§ Task statement:
I need the number of lines in the data that contain the word "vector", and nothing beyond it.
○ ○ ○ ○ ○ ○ ○
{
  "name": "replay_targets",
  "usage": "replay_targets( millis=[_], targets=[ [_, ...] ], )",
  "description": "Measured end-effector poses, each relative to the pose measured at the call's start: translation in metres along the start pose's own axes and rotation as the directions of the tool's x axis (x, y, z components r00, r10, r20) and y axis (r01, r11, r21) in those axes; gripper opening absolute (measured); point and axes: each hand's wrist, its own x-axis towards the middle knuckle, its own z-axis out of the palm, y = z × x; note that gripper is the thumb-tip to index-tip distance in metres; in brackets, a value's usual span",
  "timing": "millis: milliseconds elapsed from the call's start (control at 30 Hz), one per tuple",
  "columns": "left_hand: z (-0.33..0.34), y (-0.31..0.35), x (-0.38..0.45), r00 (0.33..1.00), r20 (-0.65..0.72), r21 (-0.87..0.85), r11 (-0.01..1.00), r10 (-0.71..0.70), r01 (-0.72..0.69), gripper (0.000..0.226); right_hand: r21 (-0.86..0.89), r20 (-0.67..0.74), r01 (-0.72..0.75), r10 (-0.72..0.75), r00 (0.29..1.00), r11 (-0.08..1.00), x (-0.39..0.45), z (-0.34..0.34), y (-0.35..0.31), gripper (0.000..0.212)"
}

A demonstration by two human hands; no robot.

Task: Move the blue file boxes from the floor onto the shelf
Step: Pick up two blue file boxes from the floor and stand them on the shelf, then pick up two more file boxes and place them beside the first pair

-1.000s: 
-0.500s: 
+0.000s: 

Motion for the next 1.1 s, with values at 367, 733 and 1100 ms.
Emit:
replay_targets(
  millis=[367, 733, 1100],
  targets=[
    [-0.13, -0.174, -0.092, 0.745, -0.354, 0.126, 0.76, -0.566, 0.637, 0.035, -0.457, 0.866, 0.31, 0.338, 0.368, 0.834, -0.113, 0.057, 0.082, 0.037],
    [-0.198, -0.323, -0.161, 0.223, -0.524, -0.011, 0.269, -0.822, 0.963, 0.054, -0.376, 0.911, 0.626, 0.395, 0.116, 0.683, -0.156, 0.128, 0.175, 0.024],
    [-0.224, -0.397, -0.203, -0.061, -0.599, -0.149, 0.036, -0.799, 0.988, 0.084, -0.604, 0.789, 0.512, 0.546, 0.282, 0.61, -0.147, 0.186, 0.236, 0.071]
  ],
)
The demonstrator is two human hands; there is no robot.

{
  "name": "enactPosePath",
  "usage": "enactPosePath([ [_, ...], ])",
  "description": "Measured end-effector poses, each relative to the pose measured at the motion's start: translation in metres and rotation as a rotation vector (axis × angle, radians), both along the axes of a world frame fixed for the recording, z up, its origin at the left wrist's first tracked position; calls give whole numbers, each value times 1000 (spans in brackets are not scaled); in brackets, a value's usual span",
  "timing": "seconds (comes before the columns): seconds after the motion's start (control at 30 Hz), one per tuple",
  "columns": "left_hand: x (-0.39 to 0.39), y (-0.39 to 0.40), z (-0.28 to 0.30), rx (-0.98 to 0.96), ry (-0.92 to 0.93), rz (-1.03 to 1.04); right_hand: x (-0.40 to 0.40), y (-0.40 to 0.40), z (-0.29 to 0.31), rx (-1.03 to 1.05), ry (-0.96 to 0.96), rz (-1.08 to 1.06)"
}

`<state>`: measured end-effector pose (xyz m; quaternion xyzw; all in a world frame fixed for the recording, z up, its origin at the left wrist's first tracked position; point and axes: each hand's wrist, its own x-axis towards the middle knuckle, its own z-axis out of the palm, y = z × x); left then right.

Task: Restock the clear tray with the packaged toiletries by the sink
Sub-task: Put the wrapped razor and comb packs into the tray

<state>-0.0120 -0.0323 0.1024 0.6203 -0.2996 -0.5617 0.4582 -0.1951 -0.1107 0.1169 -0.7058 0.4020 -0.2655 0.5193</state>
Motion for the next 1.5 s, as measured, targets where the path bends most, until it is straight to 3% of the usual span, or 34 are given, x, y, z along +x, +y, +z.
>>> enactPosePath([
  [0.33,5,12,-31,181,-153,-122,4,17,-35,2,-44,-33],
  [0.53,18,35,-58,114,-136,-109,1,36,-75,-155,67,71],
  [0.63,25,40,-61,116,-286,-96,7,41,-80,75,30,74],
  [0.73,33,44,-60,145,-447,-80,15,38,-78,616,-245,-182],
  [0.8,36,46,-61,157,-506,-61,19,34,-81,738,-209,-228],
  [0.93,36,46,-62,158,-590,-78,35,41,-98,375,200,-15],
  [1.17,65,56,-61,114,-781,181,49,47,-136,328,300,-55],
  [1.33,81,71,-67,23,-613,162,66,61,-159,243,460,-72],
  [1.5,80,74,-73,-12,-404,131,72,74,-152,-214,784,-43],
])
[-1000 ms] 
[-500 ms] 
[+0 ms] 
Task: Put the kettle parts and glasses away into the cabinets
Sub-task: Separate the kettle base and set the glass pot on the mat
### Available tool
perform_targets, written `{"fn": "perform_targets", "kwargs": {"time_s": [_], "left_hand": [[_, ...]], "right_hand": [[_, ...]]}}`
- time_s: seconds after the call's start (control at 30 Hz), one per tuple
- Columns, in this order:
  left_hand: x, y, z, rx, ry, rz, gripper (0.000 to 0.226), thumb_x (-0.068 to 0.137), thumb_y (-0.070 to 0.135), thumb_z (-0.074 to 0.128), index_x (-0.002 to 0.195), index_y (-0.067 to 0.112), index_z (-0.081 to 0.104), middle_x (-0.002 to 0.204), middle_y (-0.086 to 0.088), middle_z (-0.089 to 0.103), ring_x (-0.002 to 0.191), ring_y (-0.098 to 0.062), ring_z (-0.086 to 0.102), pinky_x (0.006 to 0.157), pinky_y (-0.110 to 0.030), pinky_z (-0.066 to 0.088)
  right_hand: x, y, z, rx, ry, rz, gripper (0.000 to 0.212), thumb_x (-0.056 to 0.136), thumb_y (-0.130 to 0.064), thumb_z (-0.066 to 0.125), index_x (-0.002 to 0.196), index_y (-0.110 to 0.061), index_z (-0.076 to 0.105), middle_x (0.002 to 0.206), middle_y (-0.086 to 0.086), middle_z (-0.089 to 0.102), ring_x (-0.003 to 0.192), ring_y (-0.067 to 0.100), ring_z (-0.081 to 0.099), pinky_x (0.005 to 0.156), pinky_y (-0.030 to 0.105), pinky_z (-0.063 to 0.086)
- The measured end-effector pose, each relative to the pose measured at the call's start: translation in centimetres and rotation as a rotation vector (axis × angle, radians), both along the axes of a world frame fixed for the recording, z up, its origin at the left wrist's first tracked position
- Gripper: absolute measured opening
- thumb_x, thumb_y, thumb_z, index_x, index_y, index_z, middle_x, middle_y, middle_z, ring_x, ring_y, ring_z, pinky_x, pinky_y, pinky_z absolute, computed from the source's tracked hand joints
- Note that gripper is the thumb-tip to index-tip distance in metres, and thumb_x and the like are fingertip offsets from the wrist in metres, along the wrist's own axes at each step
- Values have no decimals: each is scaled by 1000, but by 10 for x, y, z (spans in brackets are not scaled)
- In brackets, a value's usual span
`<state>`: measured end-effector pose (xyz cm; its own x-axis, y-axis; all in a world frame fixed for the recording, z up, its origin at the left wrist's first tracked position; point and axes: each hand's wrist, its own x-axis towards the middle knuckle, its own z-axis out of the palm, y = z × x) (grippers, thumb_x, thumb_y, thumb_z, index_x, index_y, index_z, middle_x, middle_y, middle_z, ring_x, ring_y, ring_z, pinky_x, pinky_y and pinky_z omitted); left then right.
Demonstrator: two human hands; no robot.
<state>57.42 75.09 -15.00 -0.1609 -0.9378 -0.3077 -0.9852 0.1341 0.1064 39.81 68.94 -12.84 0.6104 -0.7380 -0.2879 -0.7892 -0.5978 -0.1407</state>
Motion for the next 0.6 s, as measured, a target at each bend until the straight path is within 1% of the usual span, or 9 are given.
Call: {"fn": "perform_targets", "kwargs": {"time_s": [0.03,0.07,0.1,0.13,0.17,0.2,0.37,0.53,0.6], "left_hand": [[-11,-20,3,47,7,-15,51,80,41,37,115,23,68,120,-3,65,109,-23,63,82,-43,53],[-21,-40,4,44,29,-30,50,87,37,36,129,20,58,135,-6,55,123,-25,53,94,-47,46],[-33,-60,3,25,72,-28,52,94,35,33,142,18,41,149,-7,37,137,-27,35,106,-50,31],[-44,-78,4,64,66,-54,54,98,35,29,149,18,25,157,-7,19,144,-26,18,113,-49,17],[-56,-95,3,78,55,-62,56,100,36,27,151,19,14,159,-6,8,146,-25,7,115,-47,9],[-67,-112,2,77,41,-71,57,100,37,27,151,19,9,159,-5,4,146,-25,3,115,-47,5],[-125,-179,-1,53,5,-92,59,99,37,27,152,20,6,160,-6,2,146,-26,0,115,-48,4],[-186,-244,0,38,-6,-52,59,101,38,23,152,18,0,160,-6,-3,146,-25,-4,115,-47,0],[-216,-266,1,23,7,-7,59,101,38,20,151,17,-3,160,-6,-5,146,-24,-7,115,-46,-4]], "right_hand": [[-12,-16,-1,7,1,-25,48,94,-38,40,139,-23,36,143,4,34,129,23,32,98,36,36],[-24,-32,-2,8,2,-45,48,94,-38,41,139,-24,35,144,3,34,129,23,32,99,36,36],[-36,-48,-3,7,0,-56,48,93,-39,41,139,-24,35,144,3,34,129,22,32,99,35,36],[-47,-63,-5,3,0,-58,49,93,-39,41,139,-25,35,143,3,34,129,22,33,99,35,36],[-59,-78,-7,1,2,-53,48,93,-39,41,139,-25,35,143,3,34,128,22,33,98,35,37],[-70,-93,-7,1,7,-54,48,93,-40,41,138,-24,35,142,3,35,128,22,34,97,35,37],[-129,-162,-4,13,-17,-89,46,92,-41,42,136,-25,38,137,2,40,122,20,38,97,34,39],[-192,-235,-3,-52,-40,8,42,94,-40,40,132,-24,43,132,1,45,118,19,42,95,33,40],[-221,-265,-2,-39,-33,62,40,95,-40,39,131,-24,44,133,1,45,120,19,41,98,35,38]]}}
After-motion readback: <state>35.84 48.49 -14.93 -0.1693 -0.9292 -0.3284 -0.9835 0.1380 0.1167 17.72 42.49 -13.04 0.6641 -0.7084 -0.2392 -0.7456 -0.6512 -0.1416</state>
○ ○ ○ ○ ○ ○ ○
§ Task output:
2